╭─ RECORDED INFORMATION

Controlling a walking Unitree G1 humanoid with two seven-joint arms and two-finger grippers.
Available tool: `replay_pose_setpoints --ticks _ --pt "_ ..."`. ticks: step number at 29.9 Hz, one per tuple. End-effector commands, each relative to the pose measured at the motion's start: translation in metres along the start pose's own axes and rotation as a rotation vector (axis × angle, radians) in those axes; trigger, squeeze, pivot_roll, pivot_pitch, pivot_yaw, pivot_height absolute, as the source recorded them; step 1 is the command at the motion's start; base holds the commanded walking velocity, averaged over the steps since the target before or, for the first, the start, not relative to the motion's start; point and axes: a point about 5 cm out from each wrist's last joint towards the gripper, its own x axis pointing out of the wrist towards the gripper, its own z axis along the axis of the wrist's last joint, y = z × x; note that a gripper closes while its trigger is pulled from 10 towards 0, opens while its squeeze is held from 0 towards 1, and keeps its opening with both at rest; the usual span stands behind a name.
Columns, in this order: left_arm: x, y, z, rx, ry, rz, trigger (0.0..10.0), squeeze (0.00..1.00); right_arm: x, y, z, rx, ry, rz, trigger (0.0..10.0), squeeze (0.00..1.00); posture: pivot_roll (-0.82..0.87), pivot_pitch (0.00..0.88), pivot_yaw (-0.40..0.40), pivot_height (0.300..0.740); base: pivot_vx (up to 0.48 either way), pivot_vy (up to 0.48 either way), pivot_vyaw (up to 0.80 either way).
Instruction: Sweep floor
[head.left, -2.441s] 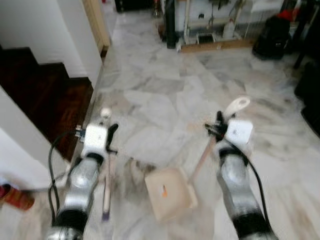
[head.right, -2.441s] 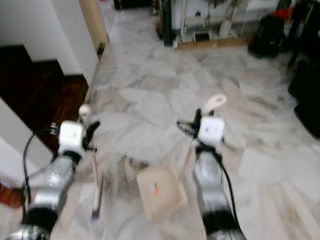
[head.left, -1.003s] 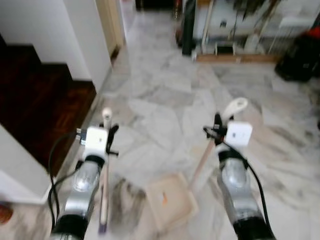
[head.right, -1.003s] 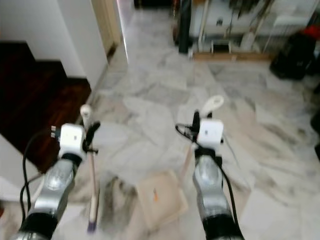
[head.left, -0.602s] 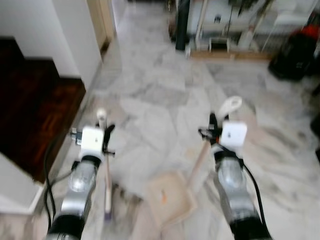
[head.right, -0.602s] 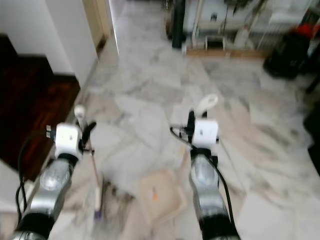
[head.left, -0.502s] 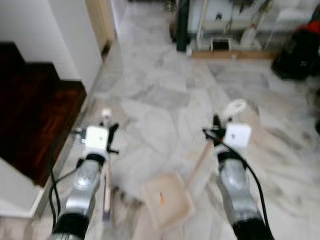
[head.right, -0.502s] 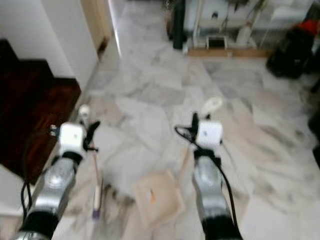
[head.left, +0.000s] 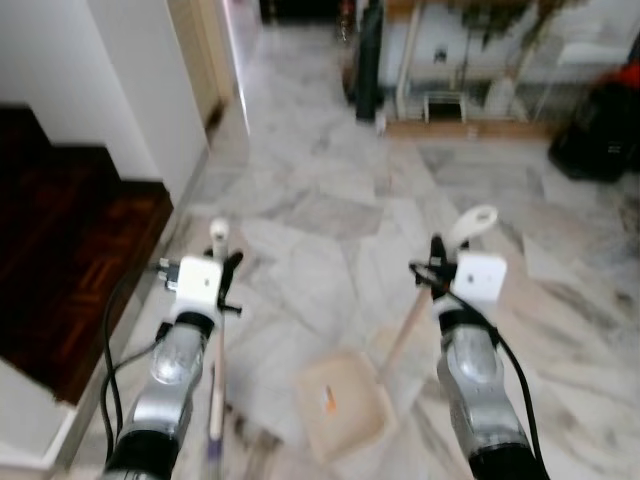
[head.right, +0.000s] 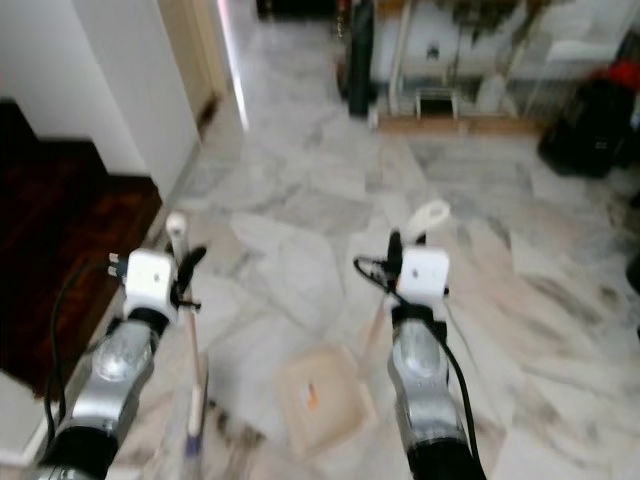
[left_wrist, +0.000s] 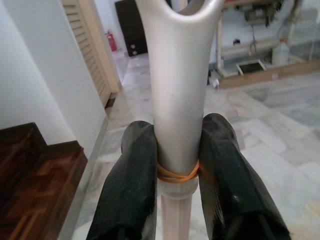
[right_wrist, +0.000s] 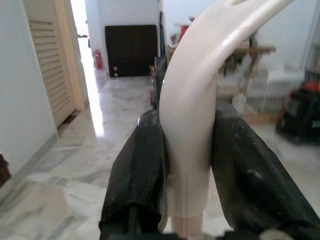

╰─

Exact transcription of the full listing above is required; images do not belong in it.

● SOLUTION TO THIS PROBLEM
Controlling a walking Unitree G1 humanoid with two seven-joint arms and two-finger grippers.
Available tool: `replay_pose_setpoints --ticks _ --pt "_ ..."`. ticks: step number at 29.9 Hz, one per tuple. End-effector commands, each relative to the pose measured at the motion's start: translation in metres along the start pose's own axes and rotation as a rotation vector (axis × angle, radians) in those axes; trigger, squeeze, pivot_roll, pivot_pitch, pivot_yaw, pivot_height absolute, as the source recorded them; step 1 is the command at the motion's start; base holds the commanded walking velocity, averaged over the steps since the target before or, for the first, the start, not relative to the motion's start; point and axes: a point about 5 cm out from each wrist's last joint towards the gripper, its own x axis pointing out of the wrist towards the gripper, its own z axis along the axis of the wrist's last joint, y = z × x; note that a gripper closes while its trigger is pulled from 10 towards 0, opens while its squeeze is held from 0 towards 1, and keeps its opening with both at rest; the usual span stands behind a name.
Columns, in this order: left_arm: x, y, z, rx, ry, rz, trigger (0.0..10.0), squeeze (0.00..1.00); right_arm: x, y, z, rx, ry, rz, trigger (0.0..10.0), squeeze (0.00..1.00); posture: pivot_roll (-0.82..0.87), pivot_pitch (0.00..0.88), pivot_yaw (-0.40..0.40), pivot_height (0.300..0.740); base: pivot_vx (up to 0.48 either way), pivot_vy (up to 0.48 either way), pivot_vyaw (up to 0.80 either way).
Instruction: Sweep floor
[head.left, -2.441s] 
[head.right, -2.441s] 
[head.left, -1.003s] 
[head.right, -1.003s] 
[head.left, -0.602s] 
[head.right, -0.602s] 
[head.left, -0.502s] 
[head.right, -0.502s] 
[head.left, +0.000s] 
[head.right, +0.000s] 
[left_wrist, +0.000s] 
[right_wrist, +0.000s] 

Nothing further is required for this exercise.